Phylogenetics and algebraic geometry: Identifiability of two-tree mixtures under group-based models

Seminar on Mathematics in the Bio and Geo Sciences

Speaker: Sonja Petrovic, Dept of Statistics, Penn State

Abstract: In this talk I will survey some of the general ideas in algebraic phylogenetics, and then focus on phylogenetic mixture models. Phylogenetic data arising on two possibly different tree topologies might be mixed through several biological mechanisms, including incomplete lineage sorting or horizontal gene transfer in the case of different topologies, or simply different substitution processes on characters in the case of the same topology.
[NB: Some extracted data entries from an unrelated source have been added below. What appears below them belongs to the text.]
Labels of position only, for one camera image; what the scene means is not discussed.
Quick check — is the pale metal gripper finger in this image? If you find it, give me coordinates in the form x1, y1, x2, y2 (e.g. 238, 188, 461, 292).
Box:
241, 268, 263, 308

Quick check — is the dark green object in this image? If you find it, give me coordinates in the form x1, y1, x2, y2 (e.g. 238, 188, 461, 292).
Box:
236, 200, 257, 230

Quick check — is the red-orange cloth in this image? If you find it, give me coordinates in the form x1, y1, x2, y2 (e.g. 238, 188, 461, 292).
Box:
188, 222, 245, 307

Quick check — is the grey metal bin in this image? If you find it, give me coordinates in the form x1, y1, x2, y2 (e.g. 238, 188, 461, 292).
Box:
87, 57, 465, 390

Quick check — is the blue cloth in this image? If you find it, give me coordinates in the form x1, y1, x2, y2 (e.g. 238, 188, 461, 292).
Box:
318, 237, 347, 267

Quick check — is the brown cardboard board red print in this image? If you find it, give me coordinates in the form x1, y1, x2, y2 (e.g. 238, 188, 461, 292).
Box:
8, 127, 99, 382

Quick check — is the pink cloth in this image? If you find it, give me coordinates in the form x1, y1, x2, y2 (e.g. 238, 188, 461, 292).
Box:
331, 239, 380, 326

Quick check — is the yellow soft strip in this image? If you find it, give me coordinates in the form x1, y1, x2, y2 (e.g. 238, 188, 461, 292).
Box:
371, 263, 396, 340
I will explain joint work with Allman, Rhodes and Sullivant, where we investigate the question of identifiability for 2-tree mixtures of the 4-state group-based models which are relevant to DNA sequence data. Using algebraic techniques, we show that the tree parameters are identifiable for the JC and K2P models. We also prove that generic substitution parameters for the JC mixture models are identifiable, and for the K2P and K3P models obtain generic identifiability results for mixtures on the same tree. This indicates that the full phylogenetic signal remains in such mixtures. The underlying methods of this work come from algebraic statistics. Some of the open problems suggest developments on the computational frontier.

Room Number: 106 McAllister

Date: 04/04/2012

Time: 1:00pm - 2:00pm